On 24/10/2023 18.15, o1bigtenor wrote:

> What is interesting about this is the absolute certainty that it is impossible
> to program so that that program is provably correct.

Not entirely true. If I was to write a program to calculate Fibonacci
numbers, or echo back user input, that program could be proven correct.
But, there is a huge set of programs for which it is not possible to
prove correctness.

In fact, there is a huge (countably infinite) set of programs for which it
is not even possible to prove that the program will halt.

Somebody already pointed you at a page discussing "The Halting Problem".
You really should read up on this.

> Somehow - - - well - - to me that sounds that programming is illogical.
>
> If I set up a set of mathematical problems (linked) I can prove that the
> logic structure of my answer is correct.

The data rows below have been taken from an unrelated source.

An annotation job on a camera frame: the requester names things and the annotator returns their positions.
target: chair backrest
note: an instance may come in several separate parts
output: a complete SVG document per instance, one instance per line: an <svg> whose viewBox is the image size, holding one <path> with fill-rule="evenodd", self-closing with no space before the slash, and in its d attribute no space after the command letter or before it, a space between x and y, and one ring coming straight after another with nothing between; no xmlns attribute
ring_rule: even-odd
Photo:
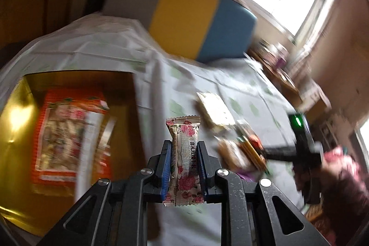
<svg viewBox="0 0 369 246"><path fill-rule="evenodd" d="M166 52L198 62L243 57L256 23L233 0L105 0L102 12L138 19Z"/></svg>

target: blue gripper pad
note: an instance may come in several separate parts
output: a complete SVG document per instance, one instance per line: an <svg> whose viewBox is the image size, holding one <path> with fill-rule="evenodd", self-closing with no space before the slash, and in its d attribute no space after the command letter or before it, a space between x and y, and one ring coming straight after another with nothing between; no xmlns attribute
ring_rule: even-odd
<svg viewBox="0 0 369 246"><path fill-rule="evenodd" d="M158 167L156 169L158 177L161 177L160 197L162 201L164 201L165 196L168 193L171 160L172 160L172 142L166 140L164 141Z"/></svg>
<svg viewBox="0 0 369 246"><path fill-rule="evenodd" d="M196 146L196 160L197 160L197 170L199 172L200 187L204 201L207 200L207 189L206 189L206 174L204 168L204 162L202 161L202 153L199 144Z"/></svg>

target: gold tray
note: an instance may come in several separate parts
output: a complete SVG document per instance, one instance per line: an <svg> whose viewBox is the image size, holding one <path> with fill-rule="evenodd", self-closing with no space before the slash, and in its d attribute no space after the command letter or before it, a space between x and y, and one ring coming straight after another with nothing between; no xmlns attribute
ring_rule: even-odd
<svg viewBox="0 0 369 246"><path fill-rule="evenodd" d="M43 236L67 212L73 197L45 196L31 189L33 135L46 91L52 87L102 90L117 118L111 146L113 180L146 166L133 76L115 71L56 71L24 76L0 116L0 213L20 228Z"/></svg>

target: green light
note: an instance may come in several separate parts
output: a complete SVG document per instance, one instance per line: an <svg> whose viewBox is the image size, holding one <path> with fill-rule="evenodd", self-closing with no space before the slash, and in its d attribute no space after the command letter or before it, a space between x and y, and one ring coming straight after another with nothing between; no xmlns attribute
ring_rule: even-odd
<svg viewBox="0 0 369 246"><path fill-rule="evenodd" d="M298 126L302 126L301 121L300 119L298 119L298 117L296 117L296 122L298 123Z"/></svg>

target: snack wrapper
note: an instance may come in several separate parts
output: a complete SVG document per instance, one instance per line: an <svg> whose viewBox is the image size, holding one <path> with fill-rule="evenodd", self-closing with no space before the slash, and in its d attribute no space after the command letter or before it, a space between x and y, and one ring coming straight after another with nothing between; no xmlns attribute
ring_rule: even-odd
<svg viewBox="0 0 369 246"><path fill-rule="evenodd" d="M172 136L172 160L165 206L203 203L197 172L196 145L200 117L185 116L166 121Z"/></svg>
<svg viewBox="0 0 369 246"><path fill-rule="evenodd" d="M260 156L254 147L251 145L250 141L245 136L240 136L237 138L239 141L240 149L243 153L249 158L250 161L256 166L256 168L260 171L267 171L265 159L263 156Z"/></svg>
<svg viewBox="0 0 369 246"><path fill-rule="evenodd" d="M241 136L245 136L249 140L252 147L259 150L263 149L263 145L261 144L258 135L254 132L250 124L248 124L245 119L236 121L236 129Z"/></svg>
<svg viewBox="0 0 369 246"><path fill-rule="evenodd" d="M107 109L99 91L47 92L34 135L31 181L36 193L69 196L74 194L76 181L85 186L90 183L95 146Z"/></svg>
<svg viewBox="0 0 369 246"><path fill-rule="evenodd" d="M239 141L218 139L218 152L226 163L228 169L233 172L252 172L255 165L247 158L240 149Z"/></svg>
<svg viewBox="0 0 369 246"><path fill-rule="evenodd" d="M229 130L235 125L235 120L224 101L215 93L197 93L199 108L202 111L206 124L215 133Z"/></svg>

Exactly the same situation. There are many (again, countably infinite)
mathematical statements where it is not possible to prove that the statement
is either true or false. I want to be clear that this is not the same as
"we haven't figured out how to do it yet." It is a case of "it is mathematically
possible to show that we can't either prove or disprove statement <X>."

Look up Kurt Gödel's work on mathematical incompleteness, and some of the
statements that fall into this category, such as the Continuum Hypothesis
or the Parallel Postulate.

As I said at the beginning, there are a lot of programs that can be
proven correct or incorrect. But, there are a lot more that cannot.

--
Michael F. Stemper
Outside of a dog, a book is man's best friend.
Inside of a dog, it's too dark to read.